Ingredients

  • Kosher salt
  • 6 tablespoons sugar
  • 1 1/2 teaspoons ground cinnamon
  • 1/2 teaspoon ground ginger
  • 1/2 teaspoon ground allspice
  • 1/4 teaspoon ground cloves
  • 1/4 teaspoon ground nutmeg
  • Vegetable oil, for brushing
  • 1 large egg white
  • 2 cups raw unsalted walnuts
  • 2 cups raw unsalted pistachios
  • 1 cup dried cranberries

Method

  • Mix 1 1/2 teaspoons salt, the sugar, cinnamon, ginger, allspice, cloves and nutmeg in a small bowl; set aside.

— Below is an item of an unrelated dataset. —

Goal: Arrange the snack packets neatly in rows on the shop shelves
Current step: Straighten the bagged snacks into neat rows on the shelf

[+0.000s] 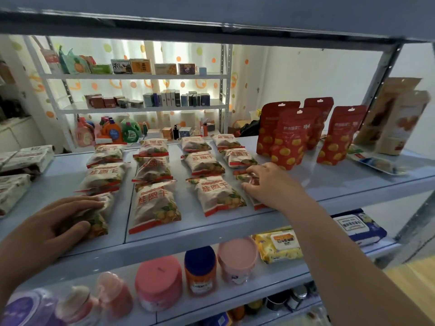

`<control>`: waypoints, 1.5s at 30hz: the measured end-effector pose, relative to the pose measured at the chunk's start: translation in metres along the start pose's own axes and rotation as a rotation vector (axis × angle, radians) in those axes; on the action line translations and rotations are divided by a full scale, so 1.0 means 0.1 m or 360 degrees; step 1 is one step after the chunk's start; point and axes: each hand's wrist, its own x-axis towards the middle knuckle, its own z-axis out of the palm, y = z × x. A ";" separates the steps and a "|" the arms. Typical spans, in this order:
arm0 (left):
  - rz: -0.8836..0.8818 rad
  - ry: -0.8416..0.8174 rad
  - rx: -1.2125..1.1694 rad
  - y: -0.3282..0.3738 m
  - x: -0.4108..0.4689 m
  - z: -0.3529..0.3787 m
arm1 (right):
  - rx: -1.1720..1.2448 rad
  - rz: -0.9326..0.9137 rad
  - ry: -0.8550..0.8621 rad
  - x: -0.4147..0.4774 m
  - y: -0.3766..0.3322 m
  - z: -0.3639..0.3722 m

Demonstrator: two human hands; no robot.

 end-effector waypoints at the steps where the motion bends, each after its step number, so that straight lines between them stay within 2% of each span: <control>1: 0.0001 -0.0002 0.0002 -0.02 0.00 0.01 | 0.0024 -0.0002 0.0005 0.01 0.00 0.00; 9: -0.0022 -0.0029 0.0069 -0.10 -0.02 0.01 | 0.0020 -0.0085 0.0032 0.30 -0.07 -0.01; 16: -0.0109 -0.0006 0.0004 0.12 -0.03 -0.04 | -0.0047 -0.0078 -0.0291 1.10 -0.32 -0.04; 21: -0.0153 0.0026 -0.0080 0.34 -0.03 -0.08 | -0.0147 0.0061 -0.0473 1.46 -0.43 0.10; 30: -0.0221 0.0005 -0.0102 0.54 -0.03 -0.12 | -0.0075 0.0123 -0.0495 1.79 -0.44 0.21; 33: -0.0267 0.0006 -0.0050 0.58 -0.02 -0.13 | -0.0013 -0.0089 -0.0284 1.71 -0.62 0.15; 37: -0.0292 0.0033 0.0012 0.57 -0.03 -0.12 | 0.0115 -0.0612 -0.0048 1.23 -1.16 0.13; 42: -0.0340 -0.0024 0.0067 0.57 -0.04 -0.11 | 0.0003 -0.1031 -0.0193 0.48 -1.56 0.09; 45: -0.0326 -0.0022 0.0112 0.62 -0.03 -0.11 | -0.0196 -0.1107 -0.0386 0.24 -1.72 0.15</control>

  • Preheat the oven to 350 degrees F and brush a rimmed baking sheet lightly with vegetable oil.
  • Whisk the egg white in a large bowl until frothy.

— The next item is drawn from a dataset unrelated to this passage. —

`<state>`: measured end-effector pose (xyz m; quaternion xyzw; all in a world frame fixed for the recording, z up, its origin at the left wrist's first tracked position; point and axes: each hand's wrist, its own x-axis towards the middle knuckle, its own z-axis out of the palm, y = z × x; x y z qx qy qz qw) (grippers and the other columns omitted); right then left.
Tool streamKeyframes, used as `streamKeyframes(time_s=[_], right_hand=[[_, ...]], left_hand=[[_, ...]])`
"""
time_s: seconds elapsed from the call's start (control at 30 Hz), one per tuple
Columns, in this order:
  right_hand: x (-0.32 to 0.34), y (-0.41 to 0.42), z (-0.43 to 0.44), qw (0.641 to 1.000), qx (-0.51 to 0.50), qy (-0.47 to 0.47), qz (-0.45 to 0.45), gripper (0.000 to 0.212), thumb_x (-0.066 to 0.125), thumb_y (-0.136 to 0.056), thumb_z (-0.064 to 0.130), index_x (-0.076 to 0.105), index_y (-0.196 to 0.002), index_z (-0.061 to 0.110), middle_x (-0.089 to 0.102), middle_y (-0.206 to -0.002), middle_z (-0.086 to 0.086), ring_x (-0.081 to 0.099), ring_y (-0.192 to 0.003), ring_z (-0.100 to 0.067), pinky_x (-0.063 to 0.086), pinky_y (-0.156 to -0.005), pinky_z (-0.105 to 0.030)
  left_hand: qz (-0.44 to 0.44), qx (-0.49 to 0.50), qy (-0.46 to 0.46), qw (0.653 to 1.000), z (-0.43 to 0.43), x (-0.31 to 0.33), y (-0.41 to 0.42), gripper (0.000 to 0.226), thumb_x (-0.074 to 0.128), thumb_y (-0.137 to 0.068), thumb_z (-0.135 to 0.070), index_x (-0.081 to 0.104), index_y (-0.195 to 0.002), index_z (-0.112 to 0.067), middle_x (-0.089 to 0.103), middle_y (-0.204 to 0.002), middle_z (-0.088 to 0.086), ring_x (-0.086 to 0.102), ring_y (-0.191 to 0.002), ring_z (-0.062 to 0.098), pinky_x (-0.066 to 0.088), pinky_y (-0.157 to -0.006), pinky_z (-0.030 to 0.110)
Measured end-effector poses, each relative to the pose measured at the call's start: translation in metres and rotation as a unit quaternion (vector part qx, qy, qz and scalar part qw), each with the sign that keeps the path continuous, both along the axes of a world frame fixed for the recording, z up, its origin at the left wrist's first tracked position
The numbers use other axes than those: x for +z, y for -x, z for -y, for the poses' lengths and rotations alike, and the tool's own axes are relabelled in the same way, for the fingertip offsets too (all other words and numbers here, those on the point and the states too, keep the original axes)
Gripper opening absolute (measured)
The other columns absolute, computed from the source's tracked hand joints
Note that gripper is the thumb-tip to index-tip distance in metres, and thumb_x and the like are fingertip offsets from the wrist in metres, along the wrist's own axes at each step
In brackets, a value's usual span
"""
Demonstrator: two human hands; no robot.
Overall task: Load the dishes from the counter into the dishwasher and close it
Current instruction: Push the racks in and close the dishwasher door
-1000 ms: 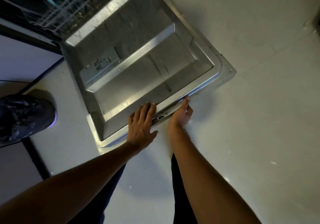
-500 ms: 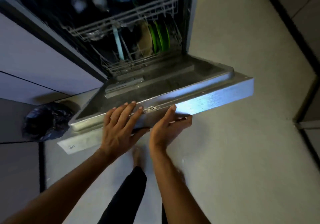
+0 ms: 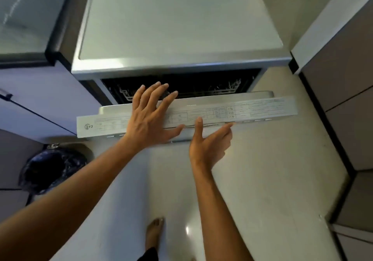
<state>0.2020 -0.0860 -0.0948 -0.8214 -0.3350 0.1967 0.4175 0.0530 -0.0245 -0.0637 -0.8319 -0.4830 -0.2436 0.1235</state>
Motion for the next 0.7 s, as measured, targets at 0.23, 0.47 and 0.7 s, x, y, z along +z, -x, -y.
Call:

  • Add the walnuts and pistachios.
  • Sprinkle with the prepared spice blend and toss to coat.
  • Spread the nut mixture evenly on the baking sheet and bake, stirring occasionally, until golden brown, 15 to 20 minutes; let cool on the baking sheet.
  • Add the cranberries to the nut mixture; toss to combine.